AIBenchmark 3 - 1 - The Life - CPU/FP AIBenchmark 3 - 2 - Zoo - CPU/FP AIBenchmark 3 - 3 - Pioneers - CPU/INT AIBenchmark 3 - 4 - Let's Play - CPU/FP AIBenchmark 3 - 7 - Ms. Universe - CPU/FP AIBenchmark 3 - 7 - Ms. Universe - CPU/INT AIBenchmark 3 - 8 - Blur iT! - CPU/FP

In the purely CPU accelerated workloads, we’re seeing both phones performing very well, but the Snapdragon 865’s A77 cores here are evidently in the lead by a good margin. It’s to be noted that the scores are also updated for the S10 phones – I noted a big performance boost with the Android 10 updates and the newer NNAPI versions of the test.

AIBenchmark 3 - NNAPI INT8

AIBenchmark 3 - 1 - The Life - INT8 AIBenchmark 3 - 2 - Zoo - Int8 AIBenchmark 3 - 3 - Pioneers - INT8 AIBenchmark 3 - 5 - Masterpiece - INT8 AIBenchmark 3 - 6 - Cartoons - INT8

Integer ML workloads on both phones is good, but because the Snapdragon 865 leverages the Hexagon DSP cores for such workload types, it’s much in lead ahead of the Exynos 990 S20. This latter variant however also showcases some very big performance improvements compared to its predecessor. I still think that Samsung here is only exposing the GPU of the SoC for NNAPI, but because of the new microarchitecture being able to accelerate ML workloads, we’re seeing a big performance improvement compared to the Exynos 9820.

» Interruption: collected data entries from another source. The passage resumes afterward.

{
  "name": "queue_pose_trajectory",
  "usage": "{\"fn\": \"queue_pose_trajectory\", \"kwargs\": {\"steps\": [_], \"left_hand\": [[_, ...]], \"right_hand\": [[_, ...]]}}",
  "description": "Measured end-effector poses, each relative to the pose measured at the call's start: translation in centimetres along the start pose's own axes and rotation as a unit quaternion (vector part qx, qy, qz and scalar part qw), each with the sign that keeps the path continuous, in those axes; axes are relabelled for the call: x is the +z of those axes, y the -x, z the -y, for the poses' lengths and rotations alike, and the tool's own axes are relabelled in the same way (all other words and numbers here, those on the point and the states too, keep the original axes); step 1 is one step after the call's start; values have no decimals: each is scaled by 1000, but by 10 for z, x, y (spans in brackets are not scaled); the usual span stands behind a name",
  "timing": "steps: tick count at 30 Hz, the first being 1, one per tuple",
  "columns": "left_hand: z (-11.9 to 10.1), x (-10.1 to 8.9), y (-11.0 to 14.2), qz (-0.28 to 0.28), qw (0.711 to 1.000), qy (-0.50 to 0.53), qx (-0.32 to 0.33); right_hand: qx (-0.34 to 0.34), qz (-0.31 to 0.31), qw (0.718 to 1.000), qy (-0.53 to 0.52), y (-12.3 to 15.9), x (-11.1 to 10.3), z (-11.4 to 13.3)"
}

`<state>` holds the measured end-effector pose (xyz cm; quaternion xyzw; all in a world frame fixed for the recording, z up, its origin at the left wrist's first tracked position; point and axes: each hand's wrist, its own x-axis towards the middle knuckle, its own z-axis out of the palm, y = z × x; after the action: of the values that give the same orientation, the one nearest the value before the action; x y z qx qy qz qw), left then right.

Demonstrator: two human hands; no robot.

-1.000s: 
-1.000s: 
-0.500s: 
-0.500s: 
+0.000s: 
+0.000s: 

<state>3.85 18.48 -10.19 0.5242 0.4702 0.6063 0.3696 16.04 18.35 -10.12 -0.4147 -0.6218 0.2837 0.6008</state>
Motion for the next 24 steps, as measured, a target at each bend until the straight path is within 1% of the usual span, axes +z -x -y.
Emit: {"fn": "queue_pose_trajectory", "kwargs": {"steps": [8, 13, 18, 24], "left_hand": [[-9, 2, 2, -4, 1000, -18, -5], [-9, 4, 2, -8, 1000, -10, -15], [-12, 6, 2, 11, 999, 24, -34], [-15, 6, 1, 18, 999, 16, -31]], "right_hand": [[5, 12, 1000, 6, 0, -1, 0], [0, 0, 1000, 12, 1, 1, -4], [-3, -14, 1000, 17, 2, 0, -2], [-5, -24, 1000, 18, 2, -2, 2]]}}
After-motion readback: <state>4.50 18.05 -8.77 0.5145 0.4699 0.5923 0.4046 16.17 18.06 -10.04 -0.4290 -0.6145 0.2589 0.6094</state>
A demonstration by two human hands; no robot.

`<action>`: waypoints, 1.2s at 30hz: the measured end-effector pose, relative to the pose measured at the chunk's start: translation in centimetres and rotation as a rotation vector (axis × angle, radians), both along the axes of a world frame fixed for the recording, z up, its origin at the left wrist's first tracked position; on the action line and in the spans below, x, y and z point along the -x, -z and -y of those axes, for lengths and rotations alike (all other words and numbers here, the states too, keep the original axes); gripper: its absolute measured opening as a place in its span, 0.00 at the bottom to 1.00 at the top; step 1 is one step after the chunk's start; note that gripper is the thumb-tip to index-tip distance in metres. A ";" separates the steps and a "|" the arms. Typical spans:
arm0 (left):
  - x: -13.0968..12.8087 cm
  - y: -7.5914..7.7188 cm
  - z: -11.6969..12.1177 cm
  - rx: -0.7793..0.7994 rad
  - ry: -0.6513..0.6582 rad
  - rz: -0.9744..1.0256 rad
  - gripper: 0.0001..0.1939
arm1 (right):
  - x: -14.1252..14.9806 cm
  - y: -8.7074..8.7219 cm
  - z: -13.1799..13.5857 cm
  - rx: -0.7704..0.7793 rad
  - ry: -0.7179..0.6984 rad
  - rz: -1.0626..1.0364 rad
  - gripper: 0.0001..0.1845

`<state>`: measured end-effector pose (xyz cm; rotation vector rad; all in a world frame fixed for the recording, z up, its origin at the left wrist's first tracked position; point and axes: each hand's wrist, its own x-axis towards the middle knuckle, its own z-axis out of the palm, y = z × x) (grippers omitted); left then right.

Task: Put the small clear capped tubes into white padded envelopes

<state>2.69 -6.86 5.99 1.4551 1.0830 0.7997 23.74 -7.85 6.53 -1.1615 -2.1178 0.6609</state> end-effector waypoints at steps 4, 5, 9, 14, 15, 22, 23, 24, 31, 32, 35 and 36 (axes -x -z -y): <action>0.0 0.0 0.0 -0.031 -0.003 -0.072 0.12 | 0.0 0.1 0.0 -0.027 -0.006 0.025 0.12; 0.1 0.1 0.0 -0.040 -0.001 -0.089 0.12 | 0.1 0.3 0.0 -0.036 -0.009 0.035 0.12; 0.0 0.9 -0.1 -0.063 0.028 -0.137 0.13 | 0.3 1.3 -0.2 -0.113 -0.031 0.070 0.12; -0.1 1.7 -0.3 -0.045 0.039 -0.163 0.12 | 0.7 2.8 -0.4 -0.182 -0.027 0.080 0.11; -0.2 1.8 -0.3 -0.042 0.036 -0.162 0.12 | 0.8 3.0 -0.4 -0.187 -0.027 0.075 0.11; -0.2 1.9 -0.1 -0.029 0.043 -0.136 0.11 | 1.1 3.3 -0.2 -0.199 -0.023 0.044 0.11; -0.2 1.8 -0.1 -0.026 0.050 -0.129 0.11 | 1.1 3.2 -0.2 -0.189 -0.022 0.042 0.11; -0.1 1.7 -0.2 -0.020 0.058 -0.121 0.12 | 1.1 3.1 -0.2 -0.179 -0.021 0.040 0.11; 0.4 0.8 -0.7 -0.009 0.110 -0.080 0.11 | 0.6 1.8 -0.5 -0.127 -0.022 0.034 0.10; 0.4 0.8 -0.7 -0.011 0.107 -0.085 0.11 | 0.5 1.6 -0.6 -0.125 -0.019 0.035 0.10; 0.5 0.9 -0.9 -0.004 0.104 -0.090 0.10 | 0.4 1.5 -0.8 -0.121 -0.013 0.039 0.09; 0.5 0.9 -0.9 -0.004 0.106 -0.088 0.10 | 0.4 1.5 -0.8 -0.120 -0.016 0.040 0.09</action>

AIBenchmark 3 - NNAPI FP16

AIBenchmark 3 - 1 - The Life - FP16 AIBenchmark 3 - 2 - Zoo - FP16 AIBenchmark 3 - 3 - Pioneers - FP16 AIBenchmark 3 - 5 - Masterpiece - FP16 AIBenchmark 3 - 6 - Cartoons - FP16 AIBenchmark 3 - 9 - Berlin Driving - FP16 AIBenchmark 3 - 10 - WESPE-dn - FP16

In FP16 workloads, the Exynos 990’s GPU actually manages to more often outperform the Snapdragon 865’s Adreno unit. In workloads that allow it, HiSilicon’s NPU still is far in the lead in workloads as it support FP16 acceleration which isn’t present on either the Snapdragon or Exynos SoCs – both falling back to their GPUs.

AIBenchmark 3 - NNAPI FP32

AIBenchmark 3 - 10 - WESPE-dn - FP32

Finally, FP32 also again uses the GPU of each SoC, and again the Exynos 990 presents quite a large performance lead ahead of the Snapdragon 865 unit.

It’s certainly encouraging to see the Samsung SoC keep up with the Snapdragon variant of the S20, pointing out that other vendors now finally are paying better attention to their ML capabilities. We don’t know much at all about the DSP or the NPU of the Exynos 990 as Samsung’s EDEN AI SDK is still not public – I hope that they finally open up more and allow third-party developers to take advantage of the available hardware.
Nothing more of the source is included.